Push to Talk | Phonic

Push to talk (PTT) gives you manual control over when the user’s audio is listened to, instead of relying on automatic turn-taking detection. This is useful for walkie-talkie-style interfaces, button-driven UIs, or any scenario where you want explicit control over turn-taking.

How it works

In the default mode, Phonic automatically detects when the user starts and stops speaking. With push to talk enabled, you control this by sending unmute and mute messages over the WebSocket:

Unmute — signals that the user is about to speak. Interrupts the assistant and starts listening.
Mute — signals that the user has finished speaking. Stops listening and triggers the assistant’s reply.

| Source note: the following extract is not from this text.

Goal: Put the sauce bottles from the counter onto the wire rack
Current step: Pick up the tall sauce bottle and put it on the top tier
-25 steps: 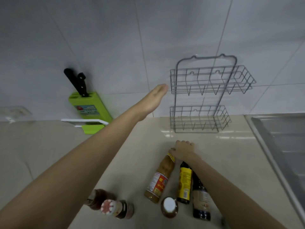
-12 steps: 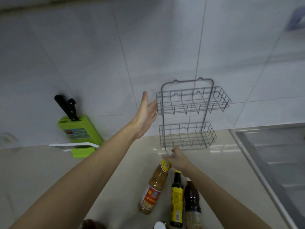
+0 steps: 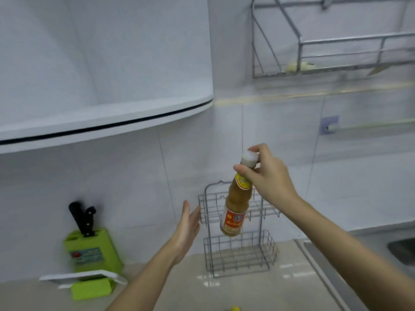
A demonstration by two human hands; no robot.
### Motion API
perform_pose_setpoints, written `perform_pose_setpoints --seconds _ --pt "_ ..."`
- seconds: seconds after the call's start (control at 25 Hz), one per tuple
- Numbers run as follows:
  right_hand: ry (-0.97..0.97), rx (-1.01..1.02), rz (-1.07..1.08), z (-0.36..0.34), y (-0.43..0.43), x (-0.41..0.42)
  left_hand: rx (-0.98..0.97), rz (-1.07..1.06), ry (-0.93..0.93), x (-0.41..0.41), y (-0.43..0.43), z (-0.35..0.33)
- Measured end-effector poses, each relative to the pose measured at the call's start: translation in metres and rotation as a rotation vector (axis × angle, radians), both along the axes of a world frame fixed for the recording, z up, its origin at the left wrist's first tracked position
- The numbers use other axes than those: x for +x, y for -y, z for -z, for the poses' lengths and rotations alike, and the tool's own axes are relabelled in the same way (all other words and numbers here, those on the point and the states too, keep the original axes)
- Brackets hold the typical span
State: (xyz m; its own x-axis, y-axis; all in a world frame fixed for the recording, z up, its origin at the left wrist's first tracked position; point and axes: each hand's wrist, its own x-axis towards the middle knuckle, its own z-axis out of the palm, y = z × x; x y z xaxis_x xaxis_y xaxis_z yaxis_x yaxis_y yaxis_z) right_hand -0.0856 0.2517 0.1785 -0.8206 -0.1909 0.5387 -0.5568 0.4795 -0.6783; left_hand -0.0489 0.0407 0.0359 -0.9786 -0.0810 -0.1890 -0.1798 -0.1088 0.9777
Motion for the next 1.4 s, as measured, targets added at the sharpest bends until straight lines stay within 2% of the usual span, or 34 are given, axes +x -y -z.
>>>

You must continue sending audio_chunk messages at all times, even while muted. Send either the real microphone audio or silent frames (zero-filled PCM). If you stop sending audio entirely, the connection may time out and the assistant will not respond.

Setup

1. Enable push to talk in your config message

Set push_to_talk to true in the initial config message:

1 {
2   "type": "config",
3   "agent": "my-agent",
4   "push_to_talk": true
5 }

2. Send mute and unmute messages during the conversation

When the user presses the talk button, send an unmute message:

1 {
2   "type": "unmute"
3 }

When the user releases the button, send a mute message:

1 {
2   "type": "mute"
3 }

3. Keep streaming audio while muted

Even when the user is muted, you must keep sending audio_chunk messages. You can send either:

Silent frames — zero-filled PCM data of the same format and chunk size you normally send
Real microphone audio — the audio will be ignored by the speech model while muted, so it doesn’t matter

1 // Generate a silent audio chunk (example: ~100ms of 16-bit PCM at 44100 Hz)
2 const SILENT_CHUNK_SAMPLES = 4410; // 44100 * 0.1
3 const silentBuffer = Buffer.alloc(SILENT_CHUNK_SAMPLES * 2); // 2 bytes per 16-bit sample
4 const silentBase64 = silentBuffer.toString("base64");
5 
6 // Send silent chunks on an interval while muted
7 const silenceInterval = setInterval(() => {
8   phonicSocket.send(JSON.stringify({
9     type: "audio_chunk",
10     audio: silentBase64,
11   }));
12 }, 100);

Example flow

Here is a typical sequence of messages for a push-to-talk conversation:

Step	Direction	Message	Description
1	Client → Server	`config`	Connect with `push_to_talk: true`
2	Client → Server	`audio_chunk`	Stream silent frames (user hasn’t spoken yet)
3	Client → Server	`unmute`	User presses talk button
4	Client → Server	`audio_chunk`	Stream real microphone audio
5	Client → Server	`mute`	User releases talk button
6	Server → Client	`audio_chunk`	Assistant responds with audio
7	Client → Server	`audio_chunk`	Continue streaming silent frames while assistant speaks
8	Client → Server	`unmute`	User presses talk button again (interrupts assistant if still speaking)

See the WebSocket API reference for full details on the mute and unmute message schemas.